Reporter ~ We go live now to God Father's Pizza where President Obama has just accepted his very first job in the private sector as store manager.
Obama ~ I plan to fundamentally change this pizza join.
First, I want to thank my very diverse team of employees for their hard work and let all of you know that you will now be exempt from "Obama-care" and you will no longer settle for minimum wage but each of you will be paid 80 thousand dollars a year.
Second, It has come to my understanding that it cost us $3.50 to manufacturer a large, three topping pizza. As of today, we will begin selling those pizzas for $1.50. This tactic might send us into a financial downturn but I have already reached out to the Chinese restaurant next door and they have agreed to pick up any shortfalls we may encounter.
The little cheese packets that were handed out for free will now be sold for 20 thousand dollars a packet. All revenues will be distributed to the Middle-Eastern eateries on either side of us to insure safe passage of our clients.
And that brings me to my next item, as far as the Deli across the street, I suggest that they are going to have to go back to the pre-1967 lines. I realize this will only allow them to operate out of their bathroom but I'm sure they will do fine and prosper as the Middle-Eastern eateries take over the rest of their Deli.
Large pizzas ordered by wealthy Americans will be cut in half before delivery. Half will be delivered to the customer and the other half will be divided among the lower income residents along the way at no charge.

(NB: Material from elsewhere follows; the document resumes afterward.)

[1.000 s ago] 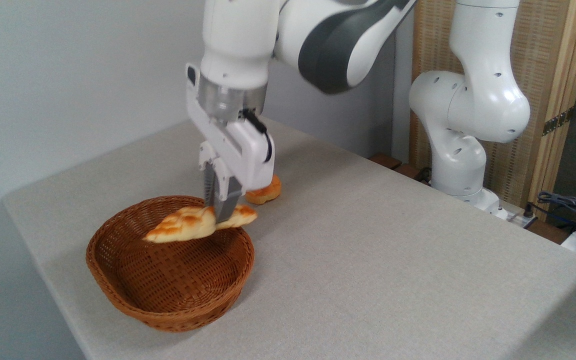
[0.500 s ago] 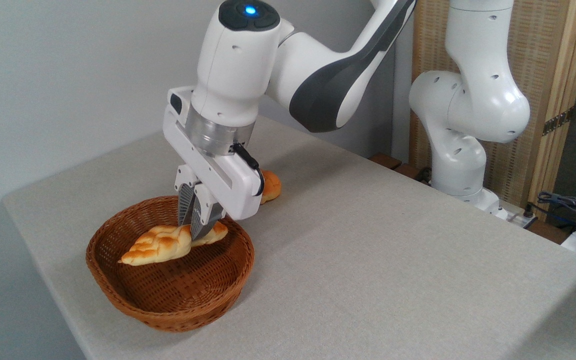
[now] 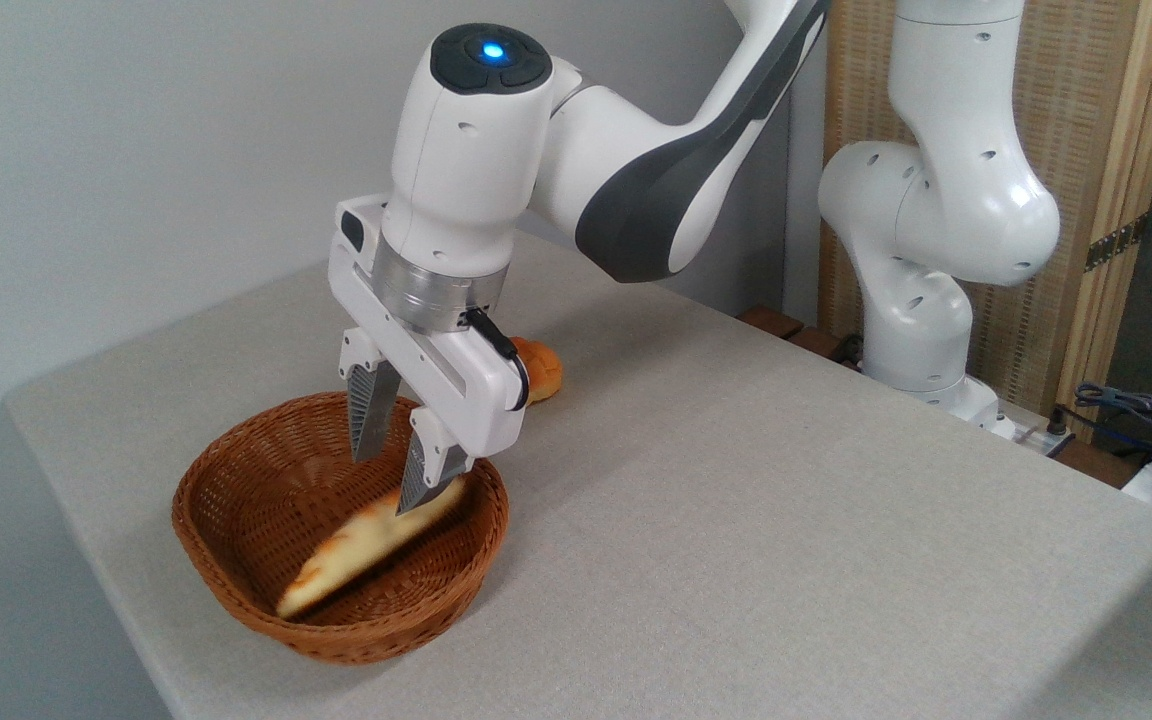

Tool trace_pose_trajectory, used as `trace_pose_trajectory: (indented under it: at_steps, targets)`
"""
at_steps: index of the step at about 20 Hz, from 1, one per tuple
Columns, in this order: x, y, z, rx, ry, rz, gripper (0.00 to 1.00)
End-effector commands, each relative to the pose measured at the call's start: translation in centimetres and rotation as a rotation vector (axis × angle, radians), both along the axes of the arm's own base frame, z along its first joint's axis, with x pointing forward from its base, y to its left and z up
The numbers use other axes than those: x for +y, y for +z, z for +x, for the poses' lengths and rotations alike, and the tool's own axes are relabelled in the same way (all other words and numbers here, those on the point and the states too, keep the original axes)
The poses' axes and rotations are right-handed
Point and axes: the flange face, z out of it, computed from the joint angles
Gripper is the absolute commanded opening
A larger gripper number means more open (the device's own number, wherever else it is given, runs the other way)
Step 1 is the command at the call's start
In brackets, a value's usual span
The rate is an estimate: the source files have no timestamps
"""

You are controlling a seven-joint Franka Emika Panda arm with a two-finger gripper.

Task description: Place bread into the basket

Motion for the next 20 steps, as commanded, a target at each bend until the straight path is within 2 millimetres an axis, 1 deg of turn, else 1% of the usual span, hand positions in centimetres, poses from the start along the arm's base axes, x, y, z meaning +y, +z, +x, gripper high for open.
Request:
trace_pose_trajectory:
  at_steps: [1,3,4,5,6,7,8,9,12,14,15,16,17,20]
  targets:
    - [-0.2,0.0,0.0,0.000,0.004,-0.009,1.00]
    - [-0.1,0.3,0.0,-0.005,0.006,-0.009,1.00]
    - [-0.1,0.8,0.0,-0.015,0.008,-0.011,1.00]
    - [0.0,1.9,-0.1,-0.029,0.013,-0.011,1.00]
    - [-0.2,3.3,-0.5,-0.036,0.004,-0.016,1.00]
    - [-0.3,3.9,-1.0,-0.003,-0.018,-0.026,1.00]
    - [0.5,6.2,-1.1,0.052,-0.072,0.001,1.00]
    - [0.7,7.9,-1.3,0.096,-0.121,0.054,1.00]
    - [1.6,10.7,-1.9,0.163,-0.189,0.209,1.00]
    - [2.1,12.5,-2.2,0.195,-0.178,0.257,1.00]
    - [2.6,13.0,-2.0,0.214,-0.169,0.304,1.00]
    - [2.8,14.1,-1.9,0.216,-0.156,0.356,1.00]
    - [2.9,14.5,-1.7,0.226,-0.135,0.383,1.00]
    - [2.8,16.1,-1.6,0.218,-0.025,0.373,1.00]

It's just patriotic to spread the cheese.
Please begin implementing these new changes. I will be gone the next few months touring the city and apologizing to the other pizza places for us encroaching on their territories and see if I can't give them some free cheese packets. If you have any questions, you can ask my new Pizza Czar, The Hamburglar. He has the most experience in the pizza industry than any person I know and we will prosper with his guidance.
To keep my Wife busy, she will hold the hand of each child that comes in and order vegetarian pizzas for them to insure their parents don't fatten them up.
May God bless pizza, and God bless the United Restaurants of Obama World.